**YOUR TASK:** Render every line of the data exactly as written, and leave out the pictures.

**DATA PROVIDED:**
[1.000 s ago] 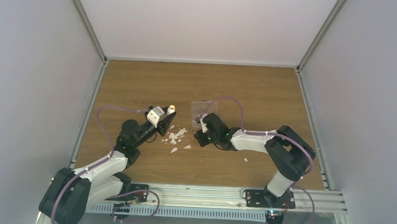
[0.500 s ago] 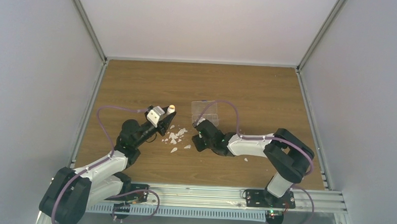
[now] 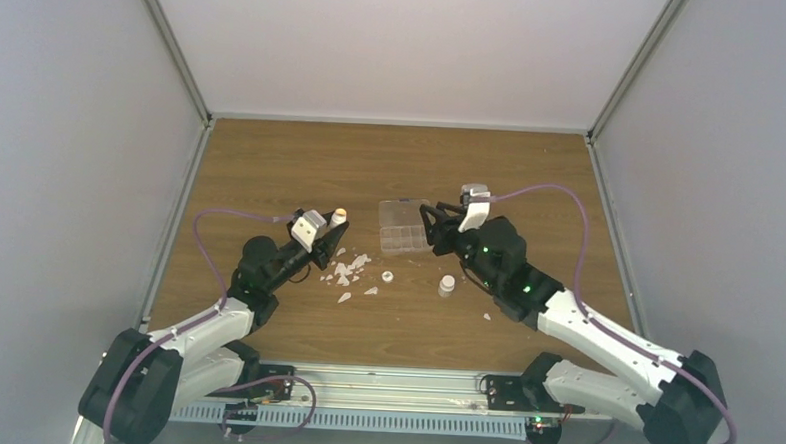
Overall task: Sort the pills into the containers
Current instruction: Place the lid of the pill bottle at the center of the board.
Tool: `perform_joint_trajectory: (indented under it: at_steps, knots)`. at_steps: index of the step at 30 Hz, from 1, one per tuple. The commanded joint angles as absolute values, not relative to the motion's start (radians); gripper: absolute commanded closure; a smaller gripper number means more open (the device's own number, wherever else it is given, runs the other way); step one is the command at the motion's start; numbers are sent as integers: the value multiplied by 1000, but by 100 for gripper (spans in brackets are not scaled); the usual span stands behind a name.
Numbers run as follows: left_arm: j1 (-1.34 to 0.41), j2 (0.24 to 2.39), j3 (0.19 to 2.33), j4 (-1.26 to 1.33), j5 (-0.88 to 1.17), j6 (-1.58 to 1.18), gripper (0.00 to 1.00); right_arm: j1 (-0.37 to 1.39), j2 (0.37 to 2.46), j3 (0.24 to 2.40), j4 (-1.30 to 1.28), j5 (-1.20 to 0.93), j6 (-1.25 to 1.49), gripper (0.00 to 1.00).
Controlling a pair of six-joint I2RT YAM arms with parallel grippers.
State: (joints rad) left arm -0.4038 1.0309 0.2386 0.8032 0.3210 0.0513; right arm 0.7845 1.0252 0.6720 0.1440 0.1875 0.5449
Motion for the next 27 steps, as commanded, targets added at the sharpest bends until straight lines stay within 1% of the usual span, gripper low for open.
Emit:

**RESPONSE TO THE EXERCISE:**
[1.000 s ago] 
[0.500 s ago] 
[now] 
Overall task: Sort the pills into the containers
Current instruction: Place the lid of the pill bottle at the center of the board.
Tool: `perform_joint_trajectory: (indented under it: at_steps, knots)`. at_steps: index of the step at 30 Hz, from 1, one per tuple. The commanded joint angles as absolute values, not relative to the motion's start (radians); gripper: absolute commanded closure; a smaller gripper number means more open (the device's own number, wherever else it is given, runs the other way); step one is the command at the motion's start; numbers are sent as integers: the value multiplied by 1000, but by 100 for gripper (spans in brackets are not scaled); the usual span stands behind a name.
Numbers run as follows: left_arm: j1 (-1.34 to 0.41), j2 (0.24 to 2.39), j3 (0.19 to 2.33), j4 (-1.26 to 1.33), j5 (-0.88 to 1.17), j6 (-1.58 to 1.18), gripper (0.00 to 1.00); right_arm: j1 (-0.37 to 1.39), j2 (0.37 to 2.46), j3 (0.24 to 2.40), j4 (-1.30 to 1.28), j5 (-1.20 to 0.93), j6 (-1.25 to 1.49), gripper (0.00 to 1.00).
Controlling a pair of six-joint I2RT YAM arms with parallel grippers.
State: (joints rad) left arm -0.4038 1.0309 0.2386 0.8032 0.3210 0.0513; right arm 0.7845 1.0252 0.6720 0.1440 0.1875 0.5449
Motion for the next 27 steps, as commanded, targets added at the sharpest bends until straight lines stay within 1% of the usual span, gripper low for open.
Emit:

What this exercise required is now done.